● **Work required**
Repeat exactly the lines of the listing below, please, starting with the first and ending with the line containing "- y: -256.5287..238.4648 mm"; leave out the rest.

● **Supplied data**
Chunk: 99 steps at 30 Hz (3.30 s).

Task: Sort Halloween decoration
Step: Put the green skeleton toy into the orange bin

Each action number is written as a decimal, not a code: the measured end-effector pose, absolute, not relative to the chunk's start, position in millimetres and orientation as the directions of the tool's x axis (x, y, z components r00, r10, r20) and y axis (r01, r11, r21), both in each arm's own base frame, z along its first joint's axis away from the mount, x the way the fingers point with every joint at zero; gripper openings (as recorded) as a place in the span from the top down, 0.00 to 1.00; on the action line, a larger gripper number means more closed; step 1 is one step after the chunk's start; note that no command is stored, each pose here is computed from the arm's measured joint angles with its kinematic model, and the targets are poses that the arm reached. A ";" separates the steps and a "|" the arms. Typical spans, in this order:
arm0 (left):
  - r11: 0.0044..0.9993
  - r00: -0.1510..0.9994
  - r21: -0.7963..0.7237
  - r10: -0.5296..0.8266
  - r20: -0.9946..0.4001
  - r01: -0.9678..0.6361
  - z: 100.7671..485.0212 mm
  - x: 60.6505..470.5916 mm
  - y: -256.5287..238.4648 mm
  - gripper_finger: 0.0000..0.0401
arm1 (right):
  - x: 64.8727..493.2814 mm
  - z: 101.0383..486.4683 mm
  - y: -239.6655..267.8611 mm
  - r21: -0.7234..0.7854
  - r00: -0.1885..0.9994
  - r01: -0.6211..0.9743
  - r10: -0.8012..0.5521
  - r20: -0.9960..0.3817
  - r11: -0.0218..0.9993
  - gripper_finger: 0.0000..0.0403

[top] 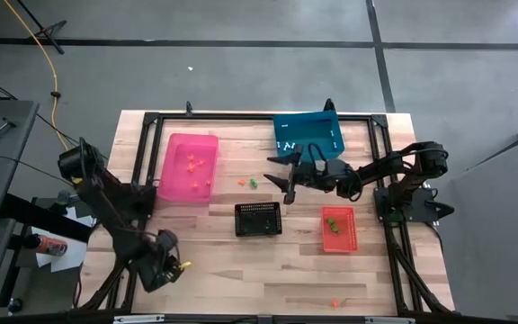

● **Response to the task**
Chunk: 99 steps at 30 Hz (3.30 s).

Task: Sort Halloween decoration
Step: Put the green skeleton toy into the orange bin

Each action number is written as a decimal, not a code: the measured end-effector pose, absolute, not relative to the chunk's start, position in millimetres and orientation as the directions of the tool's x axis (x, y, z components r00, r10, r20) and y axis (r01, r11, r21), both in each arm's own base frame, z along its first joint's axis away from the mount, x the way the fingers point with every joint at zero; gripper openings (as recorded) as a place in the span from the top down, 0.00 to 1.00; on the action line, a larger gripper number means more closed; step 1 is one step after the chunk's start; note that no command is stored, each pose here is computed from the arm's measured joint angles with its kinematic model, and the targets are poses that the arm reached. A ";" separates the steps and a "|" the arms. Typical spans, in this order:
arm0 (left):
  - r11: 0.0044..0.9993
  - r00: -0.1510..0.9994
  - r21: -0.7963..0.7237
  - r10: -0.5296..0.8266
  - r20: -0.9946..0.4001
  - r01: -0.9678..0.6361
  - z: 100.7671..485.0212 mm
  - x: 60.6505..470.5916 mm
  - y: -256.5287..238.4648 mm

This answer requires nothing more.